14029.93.
(a) Commencing January 1, 2020, all Medi-Cal beneficiary materials translated into threshold languages and released by the department, and informing materials as defined in subdivision (e) that are translated into threshold languages and released by managed care plans contracting with the department, shall be field tested as part of the translation process, except as described in subdivisions (c) and (d).(b) (1) For purposes of this section, “field testing” means a review of translations for accuracy, cultural appropriateness, and
readability.
(2) Field testing shall be conducted by a focus group, or another form of review, involving native speakers of the applicable language or community-based organizations with an understanding of the linguistic needs of the targeted population.
(3) Field testing may be administered internally by the department or the managed care plan, or by a third-party contractor, including, but not limited to, an entity already contracted for translation.
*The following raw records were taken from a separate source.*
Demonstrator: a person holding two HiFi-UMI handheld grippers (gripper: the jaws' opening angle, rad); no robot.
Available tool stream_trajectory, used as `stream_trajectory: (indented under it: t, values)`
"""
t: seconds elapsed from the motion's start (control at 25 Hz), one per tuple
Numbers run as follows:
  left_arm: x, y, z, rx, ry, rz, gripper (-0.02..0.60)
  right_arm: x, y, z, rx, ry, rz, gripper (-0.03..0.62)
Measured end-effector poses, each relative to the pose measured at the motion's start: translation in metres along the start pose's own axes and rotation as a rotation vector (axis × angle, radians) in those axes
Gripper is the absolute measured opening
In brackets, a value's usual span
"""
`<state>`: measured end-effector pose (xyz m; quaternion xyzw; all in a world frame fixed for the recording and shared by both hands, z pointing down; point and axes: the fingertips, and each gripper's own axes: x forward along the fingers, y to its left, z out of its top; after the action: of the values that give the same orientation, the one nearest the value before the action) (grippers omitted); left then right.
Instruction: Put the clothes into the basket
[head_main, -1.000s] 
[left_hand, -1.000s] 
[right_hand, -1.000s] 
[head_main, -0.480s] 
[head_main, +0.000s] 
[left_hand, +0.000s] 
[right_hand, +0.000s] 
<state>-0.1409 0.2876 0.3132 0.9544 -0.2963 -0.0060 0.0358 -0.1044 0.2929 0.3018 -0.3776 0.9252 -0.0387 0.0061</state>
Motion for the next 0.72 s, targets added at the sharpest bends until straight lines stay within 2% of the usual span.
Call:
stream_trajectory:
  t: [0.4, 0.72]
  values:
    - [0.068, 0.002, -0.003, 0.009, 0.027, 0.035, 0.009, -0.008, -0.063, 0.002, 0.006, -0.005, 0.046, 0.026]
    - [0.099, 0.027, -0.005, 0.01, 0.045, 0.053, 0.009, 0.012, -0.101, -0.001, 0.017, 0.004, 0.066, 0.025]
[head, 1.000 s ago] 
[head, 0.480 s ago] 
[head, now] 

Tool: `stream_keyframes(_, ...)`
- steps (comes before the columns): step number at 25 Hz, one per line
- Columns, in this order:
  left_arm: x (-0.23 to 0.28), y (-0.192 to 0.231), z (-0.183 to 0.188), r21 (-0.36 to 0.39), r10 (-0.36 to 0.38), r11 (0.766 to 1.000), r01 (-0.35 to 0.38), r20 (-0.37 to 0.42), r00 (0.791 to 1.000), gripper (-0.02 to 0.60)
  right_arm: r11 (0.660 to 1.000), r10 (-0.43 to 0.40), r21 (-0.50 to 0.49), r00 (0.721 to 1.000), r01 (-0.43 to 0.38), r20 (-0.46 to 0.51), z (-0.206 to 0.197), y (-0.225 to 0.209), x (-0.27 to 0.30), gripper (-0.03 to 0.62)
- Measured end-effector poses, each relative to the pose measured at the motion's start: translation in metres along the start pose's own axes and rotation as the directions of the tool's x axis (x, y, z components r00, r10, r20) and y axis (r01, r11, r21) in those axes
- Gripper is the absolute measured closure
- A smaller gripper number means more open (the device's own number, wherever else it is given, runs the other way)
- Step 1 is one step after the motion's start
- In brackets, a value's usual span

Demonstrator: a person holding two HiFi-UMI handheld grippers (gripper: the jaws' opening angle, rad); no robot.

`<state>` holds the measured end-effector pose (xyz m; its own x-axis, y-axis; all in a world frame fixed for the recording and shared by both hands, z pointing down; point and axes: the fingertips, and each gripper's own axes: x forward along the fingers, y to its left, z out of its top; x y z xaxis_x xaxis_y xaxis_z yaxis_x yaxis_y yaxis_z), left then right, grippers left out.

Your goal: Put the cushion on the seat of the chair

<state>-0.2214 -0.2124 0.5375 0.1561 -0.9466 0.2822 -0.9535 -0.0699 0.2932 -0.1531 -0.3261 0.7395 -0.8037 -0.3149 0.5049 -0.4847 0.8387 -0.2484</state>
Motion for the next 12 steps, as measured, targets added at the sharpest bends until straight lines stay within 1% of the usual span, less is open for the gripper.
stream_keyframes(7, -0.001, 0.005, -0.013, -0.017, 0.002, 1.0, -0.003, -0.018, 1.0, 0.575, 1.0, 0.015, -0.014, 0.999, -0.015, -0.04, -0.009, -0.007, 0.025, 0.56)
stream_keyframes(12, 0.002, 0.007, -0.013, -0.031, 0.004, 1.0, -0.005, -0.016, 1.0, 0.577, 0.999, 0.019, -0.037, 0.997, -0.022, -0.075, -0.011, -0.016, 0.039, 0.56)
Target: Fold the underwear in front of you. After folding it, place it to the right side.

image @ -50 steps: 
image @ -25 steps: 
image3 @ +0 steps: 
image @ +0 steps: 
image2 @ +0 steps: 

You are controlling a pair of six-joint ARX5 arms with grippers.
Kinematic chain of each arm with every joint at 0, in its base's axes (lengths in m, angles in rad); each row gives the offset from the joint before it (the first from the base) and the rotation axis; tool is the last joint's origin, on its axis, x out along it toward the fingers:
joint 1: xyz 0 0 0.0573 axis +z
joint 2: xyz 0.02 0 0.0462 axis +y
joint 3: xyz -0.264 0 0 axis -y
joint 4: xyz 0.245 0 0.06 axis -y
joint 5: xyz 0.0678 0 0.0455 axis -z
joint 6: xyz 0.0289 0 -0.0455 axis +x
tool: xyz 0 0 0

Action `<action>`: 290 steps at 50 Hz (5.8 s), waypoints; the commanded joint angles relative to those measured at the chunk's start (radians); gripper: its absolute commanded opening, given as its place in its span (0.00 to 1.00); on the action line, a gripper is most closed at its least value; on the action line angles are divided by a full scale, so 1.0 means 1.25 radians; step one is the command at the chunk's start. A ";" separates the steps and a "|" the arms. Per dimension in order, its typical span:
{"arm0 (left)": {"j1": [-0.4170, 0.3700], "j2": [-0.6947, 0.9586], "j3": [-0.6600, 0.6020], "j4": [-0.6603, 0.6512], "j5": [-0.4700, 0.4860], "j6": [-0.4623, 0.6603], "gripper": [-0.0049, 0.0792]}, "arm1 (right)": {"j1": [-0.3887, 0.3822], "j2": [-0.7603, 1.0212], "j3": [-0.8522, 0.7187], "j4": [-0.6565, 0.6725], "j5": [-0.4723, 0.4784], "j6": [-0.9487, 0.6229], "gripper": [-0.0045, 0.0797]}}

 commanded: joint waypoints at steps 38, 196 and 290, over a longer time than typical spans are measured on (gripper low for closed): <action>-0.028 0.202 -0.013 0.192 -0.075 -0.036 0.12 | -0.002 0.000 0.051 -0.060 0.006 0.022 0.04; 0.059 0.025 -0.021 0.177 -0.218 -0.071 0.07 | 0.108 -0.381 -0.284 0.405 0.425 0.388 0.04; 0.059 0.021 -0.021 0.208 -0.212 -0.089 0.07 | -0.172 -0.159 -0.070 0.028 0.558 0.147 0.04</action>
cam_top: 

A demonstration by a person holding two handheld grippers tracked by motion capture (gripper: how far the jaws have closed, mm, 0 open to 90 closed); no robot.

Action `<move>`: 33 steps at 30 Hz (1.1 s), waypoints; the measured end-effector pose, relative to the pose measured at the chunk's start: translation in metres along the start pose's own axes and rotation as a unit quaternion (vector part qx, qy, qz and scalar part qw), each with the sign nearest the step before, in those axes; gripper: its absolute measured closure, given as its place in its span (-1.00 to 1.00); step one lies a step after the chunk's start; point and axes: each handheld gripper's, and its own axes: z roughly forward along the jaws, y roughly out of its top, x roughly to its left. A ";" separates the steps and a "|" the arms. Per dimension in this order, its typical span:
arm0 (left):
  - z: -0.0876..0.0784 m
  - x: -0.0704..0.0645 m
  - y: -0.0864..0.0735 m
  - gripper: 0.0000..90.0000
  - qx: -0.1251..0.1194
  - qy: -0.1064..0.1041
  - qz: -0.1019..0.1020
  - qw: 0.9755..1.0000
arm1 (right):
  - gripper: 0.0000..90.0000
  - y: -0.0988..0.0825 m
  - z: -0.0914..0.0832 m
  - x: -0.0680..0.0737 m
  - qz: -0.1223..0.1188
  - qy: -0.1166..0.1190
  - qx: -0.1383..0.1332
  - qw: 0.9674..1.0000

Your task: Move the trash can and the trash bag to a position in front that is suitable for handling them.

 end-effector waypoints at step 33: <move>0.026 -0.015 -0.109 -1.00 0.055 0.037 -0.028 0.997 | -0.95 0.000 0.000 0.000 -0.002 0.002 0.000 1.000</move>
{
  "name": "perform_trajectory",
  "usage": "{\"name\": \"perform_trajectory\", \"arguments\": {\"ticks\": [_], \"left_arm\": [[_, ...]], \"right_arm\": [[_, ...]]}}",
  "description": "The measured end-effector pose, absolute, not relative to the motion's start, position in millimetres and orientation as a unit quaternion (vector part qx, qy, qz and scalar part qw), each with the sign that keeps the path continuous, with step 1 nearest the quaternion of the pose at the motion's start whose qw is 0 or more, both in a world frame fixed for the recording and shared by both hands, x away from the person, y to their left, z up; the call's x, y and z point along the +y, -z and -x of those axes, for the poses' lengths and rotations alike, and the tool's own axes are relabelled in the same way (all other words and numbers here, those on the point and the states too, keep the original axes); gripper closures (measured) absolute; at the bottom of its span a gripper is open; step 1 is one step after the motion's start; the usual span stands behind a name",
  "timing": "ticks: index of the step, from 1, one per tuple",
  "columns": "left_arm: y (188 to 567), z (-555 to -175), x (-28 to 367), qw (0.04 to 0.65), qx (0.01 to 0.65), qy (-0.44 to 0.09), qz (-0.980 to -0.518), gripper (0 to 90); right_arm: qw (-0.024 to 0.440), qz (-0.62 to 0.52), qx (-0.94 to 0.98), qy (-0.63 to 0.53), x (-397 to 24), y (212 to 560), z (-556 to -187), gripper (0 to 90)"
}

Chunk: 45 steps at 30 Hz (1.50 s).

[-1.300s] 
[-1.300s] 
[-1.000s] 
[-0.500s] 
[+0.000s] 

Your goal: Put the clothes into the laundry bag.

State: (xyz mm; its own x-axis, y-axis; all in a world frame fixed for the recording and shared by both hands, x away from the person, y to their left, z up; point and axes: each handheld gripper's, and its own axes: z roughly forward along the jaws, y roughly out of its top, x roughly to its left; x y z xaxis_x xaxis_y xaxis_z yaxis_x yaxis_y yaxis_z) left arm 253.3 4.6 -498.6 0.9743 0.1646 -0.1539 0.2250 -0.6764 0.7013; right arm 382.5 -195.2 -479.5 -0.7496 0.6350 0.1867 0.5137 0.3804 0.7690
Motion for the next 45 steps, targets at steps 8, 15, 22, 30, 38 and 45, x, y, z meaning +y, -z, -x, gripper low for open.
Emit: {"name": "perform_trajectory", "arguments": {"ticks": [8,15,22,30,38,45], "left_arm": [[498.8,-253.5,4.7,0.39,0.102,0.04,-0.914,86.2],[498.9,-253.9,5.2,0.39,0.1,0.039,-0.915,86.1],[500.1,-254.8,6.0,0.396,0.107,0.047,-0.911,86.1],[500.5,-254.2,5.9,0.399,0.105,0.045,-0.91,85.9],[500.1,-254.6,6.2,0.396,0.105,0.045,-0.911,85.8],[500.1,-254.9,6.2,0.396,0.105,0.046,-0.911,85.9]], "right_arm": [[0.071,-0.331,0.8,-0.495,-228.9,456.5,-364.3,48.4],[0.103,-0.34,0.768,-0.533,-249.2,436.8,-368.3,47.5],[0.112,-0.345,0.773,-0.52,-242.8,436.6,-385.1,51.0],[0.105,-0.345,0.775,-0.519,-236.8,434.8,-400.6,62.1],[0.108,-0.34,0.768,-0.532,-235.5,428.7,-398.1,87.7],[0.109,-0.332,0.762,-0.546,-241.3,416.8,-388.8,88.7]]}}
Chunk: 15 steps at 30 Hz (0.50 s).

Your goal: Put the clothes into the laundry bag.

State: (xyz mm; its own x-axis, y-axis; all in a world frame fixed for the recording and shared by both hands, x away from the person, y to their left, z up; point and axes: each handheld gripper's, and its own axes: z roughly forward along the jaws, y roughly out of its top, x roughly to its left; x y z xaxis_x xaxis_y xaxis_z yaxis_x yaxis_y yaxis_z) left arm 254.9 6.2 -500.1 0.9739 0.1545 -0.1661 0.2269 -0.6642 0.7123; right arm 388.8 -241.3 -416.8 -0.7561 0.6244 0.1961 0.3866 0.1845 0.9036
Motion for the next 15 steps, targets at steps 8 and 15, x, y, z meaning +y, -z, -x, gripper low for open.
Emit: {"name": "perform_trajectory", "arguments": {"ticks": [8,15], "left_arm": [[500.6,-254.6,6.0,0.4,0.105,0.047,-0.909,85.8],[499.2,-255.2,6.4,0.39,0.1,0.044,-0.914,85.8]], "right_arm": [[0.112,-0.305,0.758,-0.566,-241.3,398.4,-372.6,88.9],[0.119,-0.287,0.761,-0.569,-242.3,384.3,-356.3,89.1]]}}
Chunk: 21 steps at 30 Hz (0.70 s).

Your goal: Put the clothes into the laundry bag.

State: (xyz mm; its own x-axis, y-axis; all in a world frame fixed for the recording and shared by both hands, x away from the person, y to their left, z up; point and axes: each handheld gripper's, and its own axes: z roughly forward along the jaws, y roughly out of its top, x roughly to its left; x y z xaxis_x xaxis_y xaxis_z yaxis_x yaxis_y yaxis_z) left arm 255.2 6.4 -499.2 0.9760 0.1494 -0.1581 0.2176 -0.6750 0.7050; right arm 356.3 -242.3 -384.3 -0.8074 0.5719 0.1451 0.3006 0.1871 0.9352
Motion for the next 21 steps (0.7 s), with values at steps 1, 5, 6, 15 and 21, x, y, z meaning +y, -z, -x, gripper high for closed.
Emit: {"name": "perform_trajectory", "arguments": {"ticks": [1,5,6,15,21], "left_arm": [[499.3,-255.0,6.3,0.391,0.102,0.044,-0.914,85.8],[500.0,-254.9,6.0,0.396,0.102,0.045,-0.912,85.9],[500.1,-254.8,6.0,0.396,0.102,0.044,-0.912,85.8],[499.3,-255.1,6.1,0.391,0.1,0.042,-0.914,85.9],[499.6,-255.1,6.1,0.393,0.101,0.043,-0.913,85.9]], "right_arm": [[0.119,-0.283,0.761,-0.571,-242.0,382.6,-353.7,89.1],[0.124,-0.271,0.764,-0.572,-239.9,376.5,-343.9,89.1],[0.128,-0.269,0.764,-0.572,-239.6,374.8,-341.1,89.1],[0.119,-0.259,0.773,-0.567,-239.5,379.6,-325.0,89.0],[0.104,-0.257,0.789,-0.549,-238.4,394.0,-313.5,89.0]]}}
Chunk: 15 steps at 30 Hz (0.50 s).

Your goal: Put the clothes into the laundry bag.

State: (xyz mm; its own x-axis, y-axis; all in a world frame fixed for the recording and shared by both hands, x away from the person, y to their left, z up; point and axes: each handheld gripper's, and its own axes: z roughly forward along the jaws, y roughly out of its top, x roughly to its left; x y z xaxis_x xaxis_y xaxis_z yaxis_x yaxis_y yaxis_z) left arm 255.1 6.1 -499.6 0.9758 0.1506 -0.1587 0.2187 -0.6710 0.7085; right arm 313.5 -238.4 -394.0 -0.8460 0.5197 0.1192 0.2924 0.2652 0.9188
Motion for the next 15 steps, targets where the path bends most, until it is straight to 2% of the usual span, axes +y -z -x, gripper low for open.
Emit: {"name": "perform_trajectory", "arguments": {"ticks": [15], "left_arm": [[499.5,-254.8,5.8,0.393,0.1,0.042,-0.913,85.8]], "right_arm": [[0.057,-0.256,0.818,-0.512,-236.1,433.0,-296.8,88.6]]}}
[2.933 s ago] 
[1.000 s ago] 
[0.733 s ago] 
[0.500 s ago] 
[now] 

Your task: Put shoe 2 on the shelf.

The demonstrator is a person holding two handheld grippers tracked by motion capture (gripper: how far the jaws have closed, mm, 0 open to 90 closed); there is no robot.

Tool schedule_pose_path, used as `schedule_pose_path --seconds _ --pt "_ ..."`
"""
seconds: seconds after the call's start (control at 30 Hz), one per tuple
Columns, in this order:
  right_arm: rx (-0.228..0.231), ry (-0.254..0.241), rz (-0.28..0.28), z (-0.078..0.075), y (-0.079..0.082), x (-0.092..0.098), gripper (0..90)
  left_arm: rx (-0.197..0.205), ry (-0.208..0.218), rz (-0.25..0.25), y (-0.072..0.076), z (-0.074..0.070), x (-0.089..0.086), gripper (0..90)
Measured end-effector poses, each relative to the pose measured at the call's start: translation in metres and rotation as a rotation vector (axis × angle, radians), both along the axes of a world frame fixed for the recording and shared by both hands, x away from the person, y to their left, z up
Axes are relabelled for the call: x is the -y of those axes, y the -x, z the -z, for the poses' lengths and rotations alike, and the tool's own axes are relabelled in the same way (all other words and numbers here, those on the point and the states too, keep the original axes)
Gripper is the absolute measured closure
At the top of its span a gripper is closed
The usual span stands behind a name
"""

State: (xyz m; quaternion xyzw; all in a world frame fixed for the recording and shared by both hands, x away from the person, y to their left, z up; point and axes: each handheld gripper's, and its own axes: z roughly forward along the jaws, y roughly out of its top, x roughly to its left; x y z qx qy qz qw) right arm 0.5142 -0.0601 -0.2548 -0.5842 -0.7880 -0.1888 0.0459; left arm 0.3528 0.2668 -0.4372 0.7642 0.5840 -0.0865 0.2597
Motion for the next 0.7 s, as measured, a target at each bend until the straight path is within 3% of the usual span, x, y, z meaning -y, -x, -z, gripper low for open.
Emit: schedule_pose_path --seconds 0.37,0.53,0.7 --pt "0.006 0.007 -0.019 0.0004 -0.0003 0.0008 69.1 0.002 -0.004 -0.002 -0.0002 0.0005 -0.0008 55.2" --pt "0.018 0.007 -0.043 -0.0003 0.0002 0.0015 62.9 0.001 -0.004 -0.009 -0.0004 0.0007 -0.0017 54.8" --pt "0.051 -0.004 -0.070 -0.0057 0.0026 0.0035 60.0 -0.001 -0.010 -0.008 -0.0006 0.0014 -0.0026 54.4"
(c) Information contained in a material on an individualized, nonstandard basis for a Medi-Cal beneficiary, including, but not limited to, personal identifying information or specific information regarding a Medi-Cal beneficiary’s medical condition, shall
not be field tested.
(d) Information released to Medi-Cal beneficiaries during a state of emergency or a local emergency, as defined in Section 8558 of the Government Code, that cannot be written before the state of emergency or local emergency, including information required pursuant to Section 1368.7 of the Health and Safety Code or Section 8594.16 of the Government Code, is exempt from the field testing requirement described in this section.
(e) For purposes of this section, “informing materials” means documents that provide Medi-Cal managed care members with essential information about access to, and usage of, plan services, including only the following:
(1) Plan termination notices.
(2) New member welcome packets.
(3) Member handbooks.
(4) Forms and information regarding grievance or complaint procedures and information regarding external review of plan decisions.
(5) Forms and information regarding appeals and adverse benefit determinations.
(f) For purposes of this section, “managed care plan” refers to any individual, organization, or entity that enters into a contract with the department to provide services to enrolled Medi-Cal beneficiaries pursuant to any of the following:
(1) Article 2.7 (commencing with Section
14087.3).
(2) Article 2.8 (commencing with Section 14087.5).
(3) Article 2.81 (commencing with Section 14087.96).
(4) Article 2.82 (commencing with Section 14087.98).
(5) Article 2.91 (commencing with Section 14089).
(6) Chapter 8 (commencing with Section 14200).
(7) Chapter 8.9 (commencing with Section 14700).
(8) A county Drug Medi-Cal organized delivery system authorized under the California Medi-Cal 2020 Demonstration, Number 11-W-00193/9, as approved by the federal Centers for Medicare
and Medicaid Services and described in the Special Terms and Conditions. For purposes of this paragraph, “Special Terms and Conditions” has the same meaning as set forth in subdivision (o) of Section 14184.10.